Items from a dataset:
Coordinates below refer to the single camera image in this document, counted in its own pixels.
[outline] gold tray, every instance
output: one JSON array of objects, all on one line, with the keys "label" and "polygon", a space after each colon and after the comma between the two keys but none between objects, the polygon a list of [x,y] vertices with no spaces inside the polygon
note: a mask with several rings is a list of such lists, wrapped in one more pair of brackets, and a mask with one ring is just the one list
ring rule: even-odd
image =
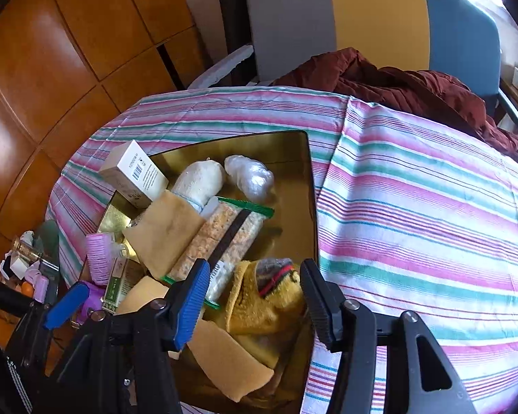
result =
[{"label": "gold tray", "polygon": [[[275,215],[265,222],[244,258],[291,258],[296,264],[305,258],[313,258],[318,263],[313,172],[309,143],[304,131],[222,138],[183,146],[151,158],[172,186],[189,164],[207,158],[224,164],[226,157],[235,154],[261,161],[275,178],[272,196],[265,202],[265,205],[275,209]],[[231,183],[226,183],[219,195],[245,199]],[[116,192],[105,210],[98,232],[120,232],[142,211],[134,208]],[[130,245],[129,250],[131,258],[137,259]],[[90,281],[86,263],[79,279]],[[217,413],[291,413],[299,412],[301,406],[312,347],[313,331],[310,324],[307,324],[291,351],[274,394],[265,396],[259,390],[244,397],[239,403],[226,398],[199,368],[174,360],[171,363],[183,402]]]}]

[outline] pink hair roller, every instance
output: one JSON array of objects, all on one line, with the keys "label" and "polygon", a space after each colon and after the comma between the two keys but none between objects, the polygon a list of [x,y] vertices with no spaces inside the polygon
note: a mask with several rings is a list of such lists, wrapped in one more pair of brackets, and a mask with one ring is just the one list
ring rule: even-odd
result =
[{"label": "pink hair roller", "polygon": [[115,242],[113,233],[91,233],[86,236],[87,259],[92,281],[106,286],[116,257],[126,254],[126,246]]},{"label": "pink hair roller", "polygon": [[43,275],[39,275],[36,278],[35,283],[35,293],[32,298],[41,304],[44,303],[44,299],[46,298],[46,290],[48,289],[48,278]]}]

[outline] black pipe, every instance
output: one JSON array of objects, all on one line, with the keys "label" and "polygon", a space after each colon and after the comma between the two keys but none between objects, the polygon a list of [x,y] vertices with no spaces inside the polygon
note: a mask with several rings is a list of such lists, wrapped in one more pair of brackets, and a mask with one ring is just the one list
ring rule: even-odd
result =
[{"label": "black pipe", "polygon": [[17,317],[23,317],[29,311],[32,302],[27,297],[0,283],[0,309]]},{"label": "black pipe", "polygon": [[[219,0],[219,3],[221,5],[222,25],[225,30],[227,51],[230,54],[247,43],[251,43],[247,1]],[[257,76],[257,69],[254,56],[244,60],[230,74],[232,85],[246,85],[255,76]]]}]

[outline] screw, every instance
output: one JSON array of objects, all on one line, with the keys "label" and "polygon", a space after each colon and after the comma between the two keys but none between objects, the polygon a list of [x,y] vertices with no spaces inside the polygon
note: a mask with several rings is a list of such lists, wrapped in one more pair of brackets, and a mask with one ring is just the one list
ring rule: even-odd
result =
[{"label": "screw", "polygon": [[418,320],[418,315],[414,311],[405,311],[403,317],[409,322],[416,322]]},{"label": "screw", "polygon": [[98,311],[94,311],[90,315],[90,319],[92,319],[94,322],[103,321],[105,319],[105,312],[101,309],[99,309]]},{"label": "screw", "polygon": [[355,311],[356,309],[359,309],[361,307],[361,304],[357,302],[354,298],[348,298],[344,302],[344,306],[347,309],[351,309],[352,311]]},{"label": "screw", "polygon": [[167,301],[164,298],[155,298],[150,302],[152,309],[163,309],[167,305]]}]

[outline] brown paper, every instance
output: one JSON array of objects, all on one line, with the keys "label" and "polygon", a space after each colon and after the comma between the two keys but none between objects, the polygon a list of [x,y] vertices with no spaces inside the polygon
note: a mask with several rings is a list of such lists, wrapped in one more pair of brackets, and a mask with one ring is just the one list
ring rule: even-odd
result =
[{"label": "brown paper", "polygon": [[275,373],[214,322],[200,319],[188,347],[211,382],[235,402],[266,385]]},{"label": "brown paper", "polygon": [[181,197],[168,190],[123,234],[154,278],[167,275],[198,232],[204,219]]},{"label": "brown paper", "polygon": [[115,315],[133,313],[155,298],[164,298],[169,288],[149,276],[144,276],[121,301]]}]

◆ **Assignment**: Exclude every picture, then reproduce the remaining data character for character.

◆ **Answer box**:
Coordinates below refer to the single camera image in this document, counted in its own pixels.
[outline] gold tray, every instance
output: one JSON array of objects, all on one line, with the keys "label" and "polygon", a space after each colon and after the comma between the two keys but none between objects, the polygon a list of [x,y] vertices with no spaces inside the polygon
note: a mask with several rings is a list of such lists, wrapped in one more pair of brackets, and a mask with one ring is just the one list
ring rule: even-odd
image =
result =
[{"label": "gold tray", "polygon": [[[275,215],[265,222],[244,258],[291,258],[296,264],[305,258],[313,258],[318,263],[313,172],[309,143],[304,131],[222,138],[183,146],[151,158],[172,186],[189,164],[207,158],[224,164],[226,157],[235,154],[261,161],[275,178],[272,196],[265,202],[265,205],[275,209]],[[231,183],[226,183],[219,195],[245,199]],[[116,192],[105,210],[98,232],[120,232],[142,211],[134,208]],[[130,245],[129,250],[131,258],[137,259]],[[90,281],[86,263],[79,279]],[[217,413],[291,413],[299,412],[301,406],[312,347],[313,331],[310,324],[307,324],[291,351],[274,394],[265,396],[259,390],[244,397],[239,403],[226,398],[199,368],[174,360],[171,363],[183,402]]]}]

[outline] pink hair roller, every instance
output: one JSON array of objects, all on one line, with the keys "label" and "polygon", a space after each colon and after the comma between the two keys but none between objects, the polygon a list of [x,y] vertices with no spaces inside the polygon
note: a mask with several rings is a list of such lists, wrapped in one more pair of brackets, and a mask with one ring is just the one list
ring rule: even-odd
result =
[{"label": "pink hair roller", "polygon": [[115,242],[113,233],[91,233],[86,236],[87,259],[92,281],[106,286],[116,257],[126,254],[126,246]]},{"label": "pink hair roller", "polygon": [[43,275],[39,275],[36,278],[35,283],[35,293],[32,298],[41,304],[44,303],[44,299],[46,298],[46,290],[48,289],[48,278]]}]

[outline] black pipe, every instance
output: one JSON array of objects, all on one line, with the keys "label" and "polygon", a space after each colon and after the comma between the two keys but none between objects, the polygon a list of [x,y] vertices with no spaces inside the polygon
note: a mask with several rings is a list of such lists, wrapped in one more pair of brackets, and a mask with one ring is just the one list
ring rule: even-odd
result =
[{"label": "black pipe", "polygon": [[17,317],[23,317],[29,311],[32,302],[27,297],[0,283],[0,309]]},{"label": "black pipe", "polygon": [[[219,0],[219,3],[221,5],[222,25],[225,30],[227,51],[230,54],[247,43],[251,43],[247,1]],[[257,76],[257,69],[254,56],[244,60],[230,74],[232,85],[246,85],[255,76]]]}]

[outline] screw, every instance
output: one JSON array of objects, all on one line, with the keys "label" and "polygon", a space after each colon and after the comma between the two keys but none between objects, the polygon a list of [x,y] vertices with no spaces inside the polygon
note: a mask with several rings is a list of such lists, wrapped in one more pair of brackets, and a mask with one ring is just the one list
ring rule: even-odd
result =
[{"label": "screw", "polygon": [[418,320],[418,315],[414,311],[405,311],[403,317],[409,322],[416,322]]},{"label": "screw", "polygon": [[98,311],[94,311],[90,315],[90,319],[92,319],[94,322],[103,321],[105,319],[105,312],[101,309],[99,309]]},{"label": "screw", "polygon": [[355,311],[356,309],[359,309],[361,307],[361,304],[357,302],[354,298],[348,298],[344,302],[344,306],[347,309],[351,309],[352,311]]},{"label": "screw", "polygon": [[167,301],[164,298],[155,298],[150,302],[152,309],[163,309],[167,305]]}]

[outline] brown paper, every instance
output: one JSON array of objects, all on one line, with the keys "label" and "polygon", a space after each colon and after the comma between the two keys but none between objects, the polygon a list of [x,y] vertices with no spaces inside the polygon
note: a mask with several rings is a list of such lists, wrapped in one more pair of brackets, and a mask with one ring is just the one list
ring rule: even-odd
result =
[{"label": "brown paper", "polygon": [[275,373],[214,322],[200,319],[188,347],[211,382],[235,402],[266,385]]},{"label": "brown paper", "polygon": [[181,197],[168,190],[123,234],[154,278],[167,275],[198,232],[204,219]]},{"label": "brown paper", "polygon": [[115,315],[133,313],[155,298],[164,298],[169,288],[149,276],[144,276],[121,301]]}]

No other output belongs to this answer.